Hi @bingoohe , we haven't tried using vllm to deploy the GGUF versions of xLAM models. As the vllm official doc said, it might still be an experimental feature. So we would suggest you use our non-quantized versions when deployed with vllm, or follow the deployment instructions here for the quantized models.

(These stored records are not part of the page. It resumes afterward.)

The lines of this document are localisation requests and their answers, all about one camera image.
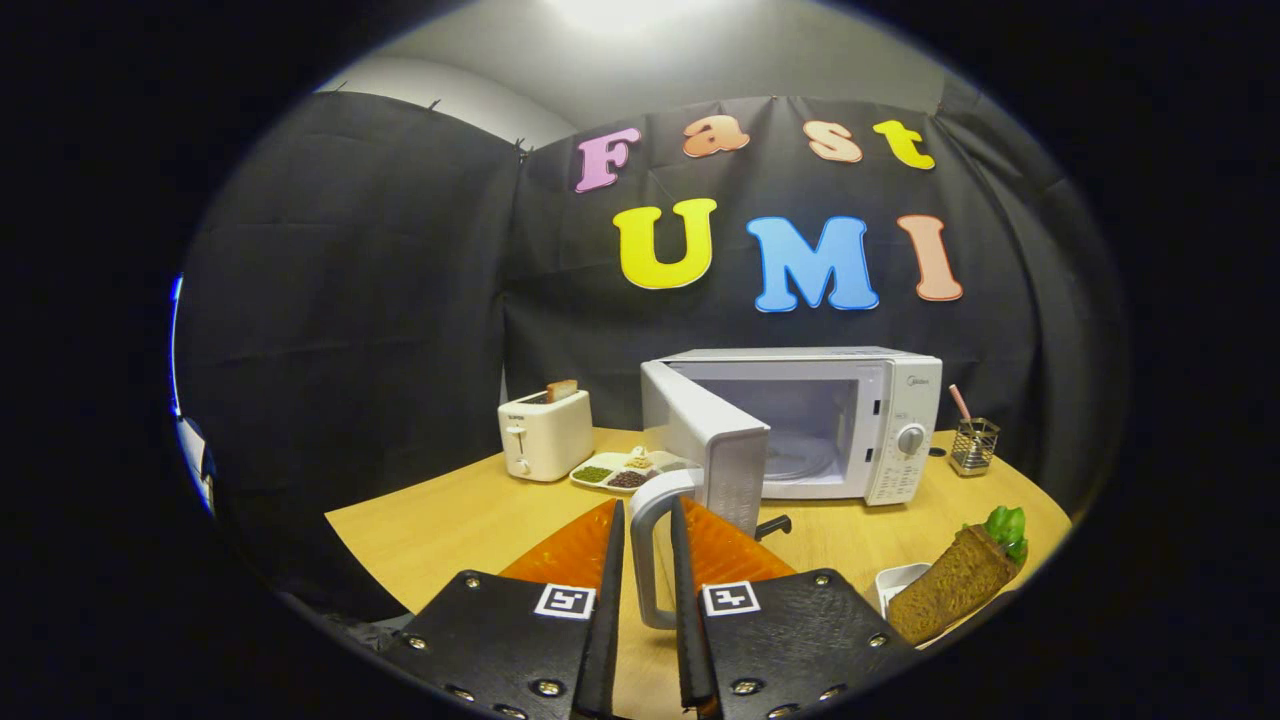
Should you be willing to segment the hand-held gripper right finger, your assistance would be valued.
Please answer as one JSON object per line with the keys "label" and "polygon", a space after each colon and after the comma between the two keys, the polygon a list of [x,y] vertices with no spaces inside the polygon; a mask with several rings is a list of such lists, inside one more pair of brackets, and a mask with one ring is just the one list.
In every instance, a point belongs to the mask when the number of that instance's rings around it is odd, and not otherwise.
{"label": "hand-held gripper right finger", "polygon": [[699,719],[814,719],[922,657],[835,569],[704,583],[718,516],[671,505],[681,703]]}

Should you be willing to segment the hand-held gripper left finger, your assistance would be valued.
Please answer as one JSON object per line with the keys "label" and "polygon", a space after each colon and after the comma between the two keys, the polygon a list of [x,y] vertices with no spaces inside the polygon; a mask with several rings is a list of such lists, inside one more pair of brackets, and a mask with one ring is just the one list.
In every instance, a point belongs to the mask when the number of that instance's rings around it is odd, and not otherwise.
{"label": "hand-held gripper left finger", "polygon": [[504,571],[458,571],[385,660],[484,719],[609,719],[623,565],[625,507],[608,500]]}

Hi! This is a great job. I have tried using the vLLM deployment model. The vLLM service can be started normally, but the following error occurs when the service is invoked. openai.BadRequestError: Error code: 400 - {'object': 'error', 'message': 'As of transformers v4.44, default chat template is no longer allowed, so you must provide a chat template if the tokenizer does not define one.', 'type': 'BadRequestError', 'param': None, 'code': 400}
The service startup command is as follows: CUDA_VISIBLE_DEVICES=0 vllm serve ./xLAM-7b-fc/xLAM-7b-fc-r.Q5_K_M.gguf \ --trust-remote-code \ --served-model-name xlam-7b-fc \ --port 4040 \ --api-key agent-model \ --gpu-memory-utilization 0.5
vllm=0.6.0 transformers=4.43.2
from openai import OpenAI client = OpenAI() messages=[] messages.append({"role": "user", "content": "你好"}) result = client.chat.completions.create(messages=messages, model=model_name, temperature=0)